## Task to complete:
The answer should hold every line of the listing, unchanged and free of images.

Start of Data extract

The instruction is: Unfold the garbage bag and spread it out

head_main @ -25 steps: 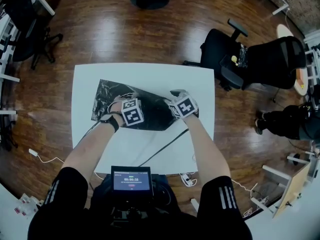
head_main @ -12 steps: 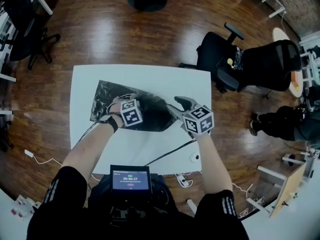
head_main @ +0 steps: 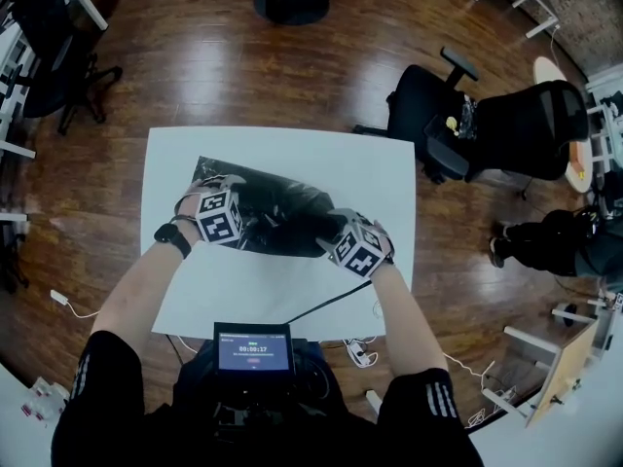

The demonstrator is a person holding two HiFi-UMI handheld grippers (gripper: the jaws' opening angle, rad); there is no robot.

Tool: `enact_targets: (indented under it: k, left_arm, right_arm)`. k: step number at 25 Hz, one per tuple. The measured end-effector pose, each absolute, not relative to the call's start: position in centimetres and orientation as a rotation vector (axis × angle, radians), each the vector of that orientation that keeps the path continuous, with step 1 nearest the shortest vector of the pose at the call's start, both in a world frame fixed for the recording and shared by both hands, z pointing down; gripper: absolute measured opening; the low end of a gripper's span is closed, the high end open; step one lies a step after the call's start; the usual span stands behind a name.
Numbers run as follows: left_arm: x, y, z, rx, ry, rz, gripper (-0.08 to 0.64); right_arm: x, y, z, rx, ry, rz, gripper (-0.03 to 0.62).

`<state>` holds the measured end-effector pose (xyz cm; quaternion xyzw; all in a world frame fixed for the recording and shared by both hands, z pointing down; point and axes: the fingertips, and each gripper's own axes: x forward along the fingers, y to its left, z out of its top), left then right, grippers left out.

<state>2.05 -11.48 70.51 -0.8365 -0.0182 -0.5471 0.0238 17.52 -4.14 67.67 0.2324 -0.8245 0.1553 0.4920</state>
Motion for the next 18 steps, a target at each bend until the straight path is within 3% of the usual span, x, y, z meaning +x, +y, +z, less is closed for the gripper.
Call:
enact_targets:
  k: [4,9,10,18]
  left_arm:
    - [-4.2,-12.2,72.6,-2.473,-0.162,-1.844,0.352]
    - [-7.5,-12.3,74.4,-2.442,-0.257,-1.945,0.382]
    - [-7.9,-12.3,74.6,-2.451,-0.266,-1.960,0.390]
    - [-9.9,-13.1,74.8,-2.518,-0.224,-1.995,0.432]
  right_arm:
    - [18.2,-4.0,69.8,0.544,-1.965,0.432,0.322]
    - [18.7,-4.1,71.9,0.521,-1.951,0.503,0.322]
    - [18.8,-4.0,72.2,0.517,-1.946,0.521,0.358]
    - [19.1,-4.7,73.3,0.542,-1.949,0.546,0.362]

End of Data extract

## Result for this exercise:
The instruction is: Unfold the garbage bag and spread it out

head_main @ -25 steps: 
head_main @ -12 steps: 
head_main @ +0 steps: 

The demonstrator is a person holding two HiFi-UMI handheld grippers (gripper: the jaws' opening angle, rad); there is no robot.

Tool: `enact_targets: (indented under it: k, left_arm, right_arm)`. k: step number at 25 Hz, one per tuple. The measured end-effector pose, each absolute, not relative to the call's start: position in centimetres and orientation as a rotation vector (axis × angle, radians), each the vector of that orientation that keeps the path continuous, with step 1 nearest the shortest vector of the pose at the call's start, both in a world frame fixed for the recording and shared by both hands, z pointing down; gripper: absolute measured opening; the low end of a gripper's span is closed, the high end open; step one lies a step after the call's start; the usual span stands behind a name.
Numbers run as follows: left_arm: x, y, z, rx, ry, rz, gripper (-0.08 to 0.64); right_arm: x, y, z, rx, ry, rz, gripper (-0.03 to 0.62).

`<state>` holds the measured end-effector pose (xyz cm; quaternion xyzw; all in a world frame fixed for the recording and shared by both hands, z pointing down; point and axes: the fingertips, and each gripper's own axes: x forward along the fingers, y to its left, z out of its top), left then right, grippers left out.

<state>2.05 -11.48 70.51 -0.8365 -0.0182 -0.5471 0.0238 17.52 -4.14 67.67 0.2324 -0.8245 0.1553 0.4920</state>
Motion for the next 18 steps, a target at each bend until the straight path is within 3% of the usual span, x, y, z meaning +x, +y, +z, less is closed for the gripper.
Call:
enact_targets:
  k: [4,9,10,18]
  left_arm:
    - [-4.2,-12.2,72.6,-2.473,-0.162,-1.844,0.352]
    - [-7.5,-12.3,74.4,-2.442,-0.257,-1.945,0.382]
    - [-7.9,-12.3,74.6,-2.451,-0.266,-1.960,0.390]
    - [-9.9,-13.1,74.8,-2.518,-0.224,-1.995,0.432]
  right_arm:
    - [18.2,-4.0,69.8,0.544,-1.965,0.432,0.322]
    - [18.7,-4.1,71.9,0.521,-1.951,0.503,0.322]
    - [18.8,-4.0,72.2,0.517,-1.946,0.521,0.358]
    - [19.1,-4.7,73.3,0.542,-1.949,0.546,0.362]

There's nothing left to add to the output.